Daniel Ortega, leftist leader of the Sandinista National Liberation Front (FSLN), was also recently elected in Nicaragua on November 5 with a more narrow 38 percent of the votes. Unlike Chávez and Correa, Ortega tried to appeal to both business sectors and free-trade advocates, while also highlighting his revolutionary background and opposition to US hegemony. His more moderate approach puts him closer to Brazil’s Lula, Argentina’s Kirchner, and Chile’s Bachelet in the political spectrum. But nevertheless, his victory came even despite direct intervention by US ambassador Paul Trivelli and threats by US Congressmen to pull out loans and remittances if Ortega was elected.

For the overall balance sheet at the end of 2006, leftist leaders of the pink tide have emerged in an even stronger position than before, with the exception of a few losses in Mexico and Peru to conservative candidates. Electoral successes are being strengthened by growing regional, but also global ties. In November, the Iberoamerica summit, hosted by Uruguay, brought together twenty-two Ibero-American countries, including Spain and Portugal, to discuss issues of migration and development. The countries signed the “Montevideo Commitment,” which contains statements against the criminalization of immigrants and a critique of the US proposal to build a fence along its border with Mexico. Emerging south-south strategic alliances, such as Brazil-South Africa-India ties and Cuba-Venezuela ties, are a concrete alternative to the free trade agreements that Washington was peddling in Latin America over the last decade.

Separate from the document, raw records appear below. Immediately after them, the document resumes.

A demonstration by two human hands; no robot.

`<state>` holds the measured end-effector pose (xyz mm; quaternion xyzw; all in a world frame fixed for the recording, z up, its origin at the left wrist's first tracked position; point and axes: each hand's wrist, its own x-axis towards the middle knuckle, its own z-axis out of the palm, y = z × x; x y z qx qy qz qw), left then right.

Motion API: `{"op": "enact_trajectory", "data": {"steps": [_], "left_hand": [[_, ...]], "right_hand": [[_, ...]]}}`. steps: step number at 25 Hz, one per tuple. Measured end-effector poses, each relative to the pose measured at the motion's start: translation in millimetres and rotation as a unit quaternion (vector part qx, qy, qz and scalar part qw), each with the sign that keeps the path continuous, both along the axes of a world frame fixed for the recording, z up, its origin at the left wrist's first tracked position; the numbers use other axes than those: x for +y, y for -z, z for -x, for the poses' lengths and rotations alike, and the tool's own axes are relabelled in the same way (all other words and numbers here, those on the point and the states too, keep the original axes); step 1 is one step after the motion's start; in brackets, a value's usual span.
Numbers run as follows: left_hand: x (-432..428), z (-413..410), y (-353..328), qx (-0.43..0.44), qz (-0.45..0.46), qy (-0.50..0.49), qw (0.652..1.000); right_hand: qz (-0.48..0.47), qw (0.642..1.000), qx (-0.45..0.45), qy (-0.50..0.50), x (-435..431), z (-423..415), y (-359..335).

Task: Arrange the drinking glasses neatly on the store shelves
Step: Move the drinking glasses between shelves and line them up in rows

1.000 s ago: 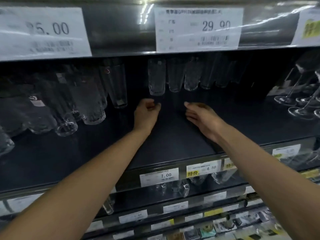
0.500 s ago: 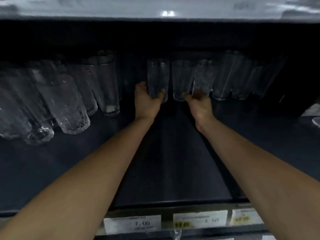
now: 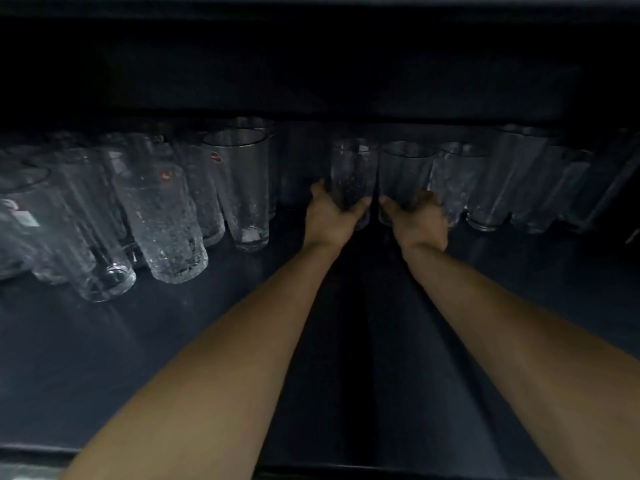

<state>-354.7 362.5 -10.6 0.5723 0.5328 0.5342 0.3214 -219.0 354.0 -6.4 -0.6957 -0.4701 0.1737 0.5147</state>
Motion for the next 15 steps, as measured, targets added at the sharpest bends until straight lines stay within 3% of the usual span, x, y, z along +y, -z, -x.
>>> {"op": "enact_trajectory", "data": {"steps": [3,8,15], "left_hand": [[4,2,3,0.011,0.007,-0.010,1.000],[-9,-1,3,0.115,0.001,-0.036,0.993],[-70,14,1,0.138,0.015,-0.020,0.990]], "right_hand": [[0.002,1.000,-0.009,-0.002,-2,1,0],[-0.026,0.999,-0.024,-0.016,-9,2,0],[-0.039,0.996,-0.011,-0.082,-55,-3,5]]}}
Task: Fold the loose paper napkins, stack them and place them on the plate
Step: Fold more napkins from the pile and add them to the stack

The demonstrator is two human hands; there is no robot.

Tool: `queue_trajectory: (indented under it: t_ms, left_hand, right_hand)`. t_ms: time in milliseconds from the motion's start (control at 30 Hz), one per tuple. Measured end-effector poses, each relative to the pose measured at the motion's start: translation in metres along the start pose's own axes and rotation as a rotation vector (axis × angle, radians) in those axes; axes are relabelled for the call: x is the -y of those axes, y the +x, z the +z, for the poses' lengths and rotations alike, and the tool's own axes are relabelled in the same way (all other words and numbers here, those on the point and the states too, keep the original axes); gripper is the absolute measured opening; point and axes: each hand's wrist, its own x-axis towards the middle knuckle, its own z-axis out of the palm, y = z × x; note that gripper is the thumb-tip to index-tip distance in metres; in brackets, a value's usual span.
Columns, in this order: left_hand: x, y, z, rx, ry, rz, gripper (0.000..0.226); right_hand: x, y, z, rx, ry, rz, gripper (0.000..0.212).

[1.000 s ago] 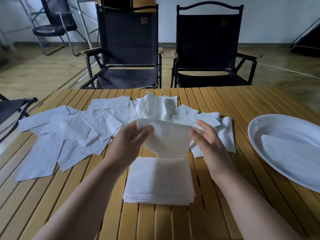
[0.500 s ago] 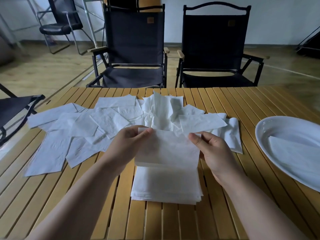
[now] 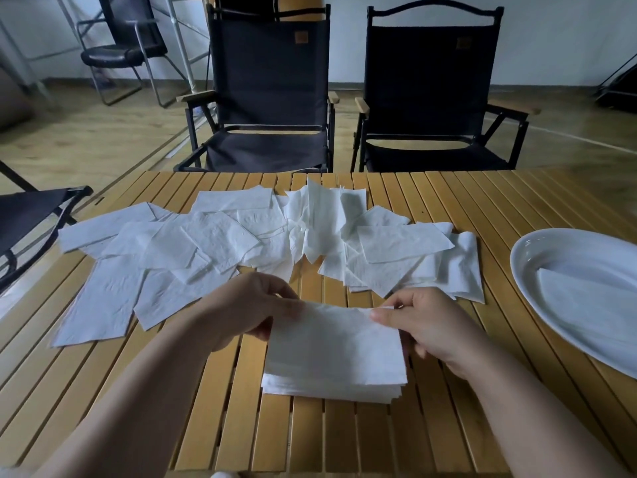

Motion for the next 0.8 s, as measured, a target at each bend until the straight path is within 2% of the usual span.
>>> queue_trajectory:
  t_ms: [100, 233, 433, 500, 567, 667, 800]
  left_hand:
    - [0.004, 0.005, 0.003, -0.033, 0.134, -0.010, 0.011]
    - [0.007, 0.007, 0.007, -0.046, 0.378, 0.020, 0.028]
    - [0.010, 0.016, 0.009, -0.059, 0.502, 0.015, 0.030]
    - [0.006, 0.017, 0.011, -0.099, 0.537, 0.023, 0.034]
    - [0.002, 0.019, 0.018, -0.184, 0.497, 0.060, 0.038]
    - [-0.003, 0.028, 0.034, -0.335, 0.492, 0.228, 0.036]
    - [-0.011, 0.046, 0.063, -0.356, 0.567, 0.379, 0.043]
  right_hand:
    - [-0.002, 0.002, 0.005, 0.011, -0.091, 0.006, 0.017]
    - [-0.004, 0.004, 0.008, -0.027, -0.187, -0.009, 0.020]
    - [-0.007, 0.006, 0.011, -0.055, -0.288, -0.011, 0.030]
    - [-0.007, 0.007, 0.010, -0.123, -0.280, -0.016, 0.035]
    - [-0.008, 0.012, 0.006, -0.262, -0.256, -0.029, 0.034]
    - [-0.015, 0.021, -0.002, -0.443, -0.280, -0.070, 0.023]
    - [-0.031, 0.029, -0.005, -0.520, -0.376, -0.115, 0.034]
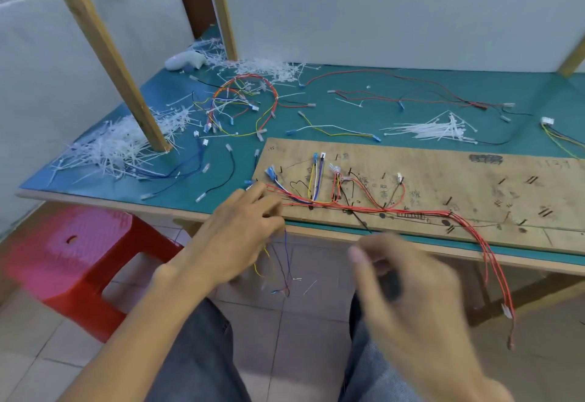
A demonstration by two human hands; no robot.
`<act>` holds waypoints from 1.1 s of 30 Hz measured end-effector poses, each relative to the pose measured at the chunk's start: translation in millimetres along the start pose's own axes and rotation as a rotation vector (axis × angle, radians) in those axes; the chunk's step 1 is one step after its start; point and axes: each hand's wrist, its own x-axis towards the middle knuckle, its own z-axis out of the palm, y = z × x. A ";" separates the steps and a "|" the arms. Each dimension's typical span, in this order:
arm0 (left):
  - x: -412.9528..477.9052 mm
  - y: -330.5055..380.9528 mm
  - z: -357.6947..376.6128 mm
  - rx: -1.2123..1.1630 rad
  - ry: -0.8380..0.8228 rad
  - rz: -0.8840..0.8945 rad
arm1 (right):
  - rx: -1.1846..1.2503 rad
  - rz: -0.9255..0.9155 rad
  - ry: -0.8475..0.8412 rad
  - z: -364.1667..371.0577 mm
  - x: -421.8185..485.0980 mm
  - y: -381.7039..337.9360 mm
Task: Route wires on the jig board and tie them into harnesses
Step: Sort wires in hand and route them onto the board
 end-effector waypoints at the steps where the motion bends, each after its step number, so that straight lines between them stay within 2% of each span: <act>1: 1.6 -1.0 2.8 0.000 0.031 0.016 | 0.050 0.052 -0.099 14.8 -5.7 -3.5; 4: 3.6 -0.6 7.9 -0.005 0.079 0.054 | 0.015 0.205 -0.365 57.1 -10.2 0.0; 7: 2.0 -0.6 9.6 -0.033 0.085 0.063 | 0.018 0.291 -0.451 85.5 -3.4 12.4; 12: 0.2 -0.4 13.5 -0.064 0.102 0.043 | 0.223 0.422 -0.425 110.1 8.1 21.3; 19: -3.5 -4.3 22.3 -0.025 0.111 0.041 | 0.244 0.359 -0.222 102.5 0.1 24.3; 25: -6.6 0.5 25.5 -0.008 0.140 0.011 | 0.275 0.311 -0.254 66.7 -9.6 34.0; 28: -8.7 6.2 24.8 -0.015 0.146 -0.020 | 0.430 0.402 -0.276 41.6 -13.5 36.9; 33: -12.0 21.5 27.3 -0.025 0.194 -0.051 | 0.868 0.596 -0.303 7.8 -5.8 32.5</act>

But the presence of these left-leaning leaders means little without mobilization and support from the grass roots to ensure that they carry out their campaign promises. While recent elections have allowed leftist candidates to put alternative proposals on the agenda, once elected they must still work within the framework of a bourgeois state apparatus. This fact was recognized by the Zapatistas in the July elections in Mexico, as they did not campaign for leftist leader Manuel López Obrador, but rather sought to highlight the weaknesses of the electoral system. In order to carry out more radical and far-reaching changes leftist leaders must be prepared to allow popular input and participation in decision-making, with grass roots mobilizations and local popular assemblies. If these presidents renege on their promises, or shut out popular sectors, they may find themselves being ousted by popular movements, as took place with former Ecuadorian president Lucio Gutierrez in April 2005.

The death on December 11 of former Chilean dictator Agosto Pinochet, one of the chief architects of neoliberal economic reforms, is a fitting close to an era of unbridled optimism over free market economics in the region. It still remains to be seen if and how successes in the electoral arena will translate into broader changes in society, but the recent elections at least showed that the building of a counter-hegemonic alternative will surely be on the agenda for this coming year.